Threats to wild dogs
The African wild dog has declined dramatically over the past 30 years. Between 3,000 and 5,000 wild dogs remain in total and most of these are in southern and eastern Africa. The pressures that bear directly on the survival of wildlife species such as the African wild dog can be attributed broadly to a slow but continuous loss of wilderness habitat and the concurrent decline of wildlife populations that depended on those habitats. Additionally, as competition for resources increases with a rapidly growing human population, the frequency of conflict with people escalates, resulting in damaging perceptions and the persecution of wildlife, while at the same time the threat of domestic-animal diseases becomes increasingly pronounced.

Wild dogs range widely so that even those within protected areas often contact human activity outside the reserve boundaries. Outside the protected areas, wild dogs face persecution by man that is often linked to the unfounded negative attitudes and images connected with the wild dog. As a general rule, African wild dogs are thought to be dangerous, vicious, and problematic. Personal injury is non-existent and loss of livestock from wild dogs is infrequent. However, wild dogs that come into contact with local farmers are either shot or poisoned due to the hostility and fear most people feel toward them. Furthermore, wild dogs are also frequently found, inside and outside of reserve boundaries, dead from snares and vehicle accidents.
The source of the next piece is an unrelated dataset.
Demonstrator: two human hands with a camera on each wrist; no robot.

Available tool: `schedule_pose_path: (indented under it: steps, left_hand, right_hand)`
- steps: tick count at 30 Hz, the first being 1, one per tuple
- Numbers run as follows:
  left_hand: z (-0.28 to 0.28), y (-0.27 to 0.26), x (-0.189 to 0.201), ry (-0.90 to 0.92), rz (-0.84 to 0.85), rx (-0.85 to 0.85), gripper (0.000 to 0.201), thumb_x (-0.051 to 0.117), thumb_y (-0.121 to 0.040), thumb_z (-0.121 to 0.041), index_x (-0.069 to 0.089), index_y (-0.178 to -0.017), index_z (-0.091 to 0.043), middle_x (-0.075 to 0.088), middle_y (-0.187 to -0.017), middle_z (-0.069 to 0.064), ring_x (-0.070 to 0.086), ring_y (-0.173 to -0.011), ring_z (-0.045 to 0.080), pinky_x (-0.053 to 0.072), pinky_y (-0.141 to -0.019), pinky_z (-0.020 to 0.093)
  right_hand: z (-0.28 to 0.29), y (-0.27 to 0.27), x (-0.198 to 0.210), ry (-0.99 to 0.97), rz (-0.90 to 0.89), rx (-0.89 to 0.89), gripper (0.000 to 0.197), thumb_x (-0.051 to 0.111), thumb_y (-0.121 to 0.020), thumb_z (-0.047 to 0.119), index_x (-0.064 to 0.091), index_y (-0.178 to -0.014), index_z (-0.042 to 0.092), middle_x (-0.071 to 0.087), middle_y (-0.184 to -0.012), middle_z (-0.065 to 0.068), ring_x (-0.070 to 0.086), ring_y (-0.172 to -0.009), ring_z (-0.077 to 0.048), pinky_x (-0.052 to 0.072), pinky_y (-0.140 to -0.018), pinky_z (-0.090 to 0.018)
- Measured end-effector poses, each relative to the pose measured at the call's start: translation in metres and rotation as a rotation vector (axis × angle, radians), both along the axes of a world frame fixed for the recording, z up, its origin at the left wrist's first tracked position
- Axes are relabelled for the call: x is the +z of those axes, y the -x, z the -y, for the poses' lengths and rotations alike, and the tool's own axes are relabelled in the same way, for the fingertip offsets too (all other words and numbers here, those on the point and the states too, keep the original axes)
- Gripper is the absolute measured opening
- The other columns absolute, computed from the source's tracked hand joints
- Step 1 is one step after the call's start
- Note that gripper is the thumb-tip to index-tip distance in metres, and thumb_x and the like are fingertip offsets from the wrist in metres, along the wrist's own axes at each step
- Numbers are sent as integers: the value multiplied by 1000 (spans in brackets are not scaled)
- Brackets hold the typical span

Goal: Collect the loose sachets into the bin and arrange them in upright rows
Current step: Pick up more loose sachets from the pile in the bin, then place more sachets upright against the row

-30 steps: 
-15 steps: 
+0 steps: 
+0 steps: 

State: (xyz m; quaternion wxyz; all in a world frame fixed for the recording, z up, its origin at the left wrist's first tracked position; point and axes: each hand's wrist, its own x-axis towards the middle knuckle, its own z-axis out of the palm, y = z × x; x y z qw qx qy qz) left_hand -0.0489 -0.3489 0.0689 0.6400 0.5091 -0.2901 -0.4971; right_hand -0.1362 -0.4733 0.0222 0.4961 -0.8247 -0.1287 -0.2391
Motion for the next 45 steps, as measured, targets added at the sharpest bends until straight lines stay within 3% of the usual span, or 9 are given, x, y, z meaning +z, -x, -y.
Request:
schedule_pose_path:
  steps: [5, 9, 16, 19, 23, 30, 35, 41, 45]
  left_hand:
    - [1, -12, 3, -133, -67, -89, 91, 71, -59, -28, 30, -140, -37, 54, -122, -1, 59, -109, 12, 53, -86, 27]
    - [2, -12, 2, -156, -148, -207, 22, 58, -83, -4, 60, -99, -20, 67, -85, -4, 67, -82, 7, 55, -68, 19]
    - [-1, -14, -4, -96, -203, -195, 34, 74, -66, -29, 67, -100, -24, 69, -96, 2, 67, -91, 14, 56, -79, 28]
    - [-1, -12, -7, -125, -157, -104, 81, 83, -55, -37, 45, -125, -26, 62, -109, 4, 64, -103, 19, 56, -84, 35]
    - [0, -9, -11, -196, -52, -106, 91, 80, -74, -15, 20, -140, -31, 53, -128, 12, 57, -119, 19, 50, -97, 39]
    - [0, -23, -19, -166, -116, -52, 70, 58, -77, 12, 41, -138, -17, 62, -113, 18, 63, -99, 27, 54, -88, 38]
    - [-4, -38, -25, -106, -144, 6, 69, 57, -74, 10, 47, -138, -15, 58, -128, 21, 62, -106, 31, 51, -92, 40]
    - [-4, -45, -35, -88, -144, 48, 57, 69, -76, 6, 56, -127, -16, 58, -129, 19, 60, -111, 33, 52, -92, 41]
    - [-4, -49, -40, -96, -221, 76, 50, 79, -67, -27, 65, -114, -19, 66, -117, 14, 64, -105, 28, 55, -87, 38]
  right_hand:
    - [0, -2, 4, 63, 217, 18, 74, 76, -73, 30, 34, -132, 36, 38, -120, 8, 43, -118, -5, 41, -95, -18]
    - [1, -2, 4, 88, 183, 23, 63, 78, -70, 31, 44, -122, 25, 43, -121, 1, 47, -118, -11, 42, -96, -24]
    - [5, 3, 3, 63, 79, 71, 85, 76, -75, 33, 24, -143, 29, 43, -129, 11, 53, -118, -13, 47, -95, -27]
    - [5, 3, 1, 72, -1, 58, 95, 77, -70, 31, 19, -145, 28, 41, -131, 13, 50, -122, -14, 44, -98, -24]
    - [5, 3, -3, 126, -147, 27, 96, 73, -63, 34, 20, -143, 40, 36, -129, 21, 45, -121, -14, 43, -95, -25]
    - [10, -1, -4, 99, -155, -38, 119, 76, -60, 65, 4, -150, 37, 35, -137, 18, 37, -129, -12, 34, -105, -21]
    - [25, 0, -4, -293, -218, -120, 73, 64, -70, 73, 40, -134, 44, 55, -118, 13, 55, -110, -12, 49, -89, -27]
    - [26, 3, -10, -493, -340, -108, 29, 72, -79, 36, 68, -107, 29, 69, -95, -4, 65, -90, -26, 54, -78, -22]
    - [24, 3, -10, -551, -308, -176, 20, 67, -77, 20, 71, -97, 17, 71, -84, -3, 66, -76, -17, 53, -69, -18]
Wild dogs that are in contact with human activity are also threatened by domestic-animal diseases. The constant social contact, such as that described during the hunting rally, between all wild dogs in a pack means that any virus, once started in a pack, will quickly and effectively spread to all the dogs in the pack. Wild dog populations in Kenya and Tanzania were decimated by the rapid spread of disease between packs in the early 1990's. Viruses known to be fatal or cause significant mortality in wild dogs include rabies and canine distemper. Although protected areas are available to this endangered carnivore, the area of land devoted to wilderness and the wildlife populations that it supports is declining. As a result, the daily survival of individual wild dogs is growing steadily more difficult. Despite man's historical persecution of this fascinating canid, as well as its vulnerability to domestic dog diseases, the loss of habitat from expanding human populations ultimately puts the greatest pressure on the last of the continent's wild dogs. As land-use policies that will impact the remaining wildlife continue to be implemented, the long-term survival of the African wild dog hangs in uncertainty.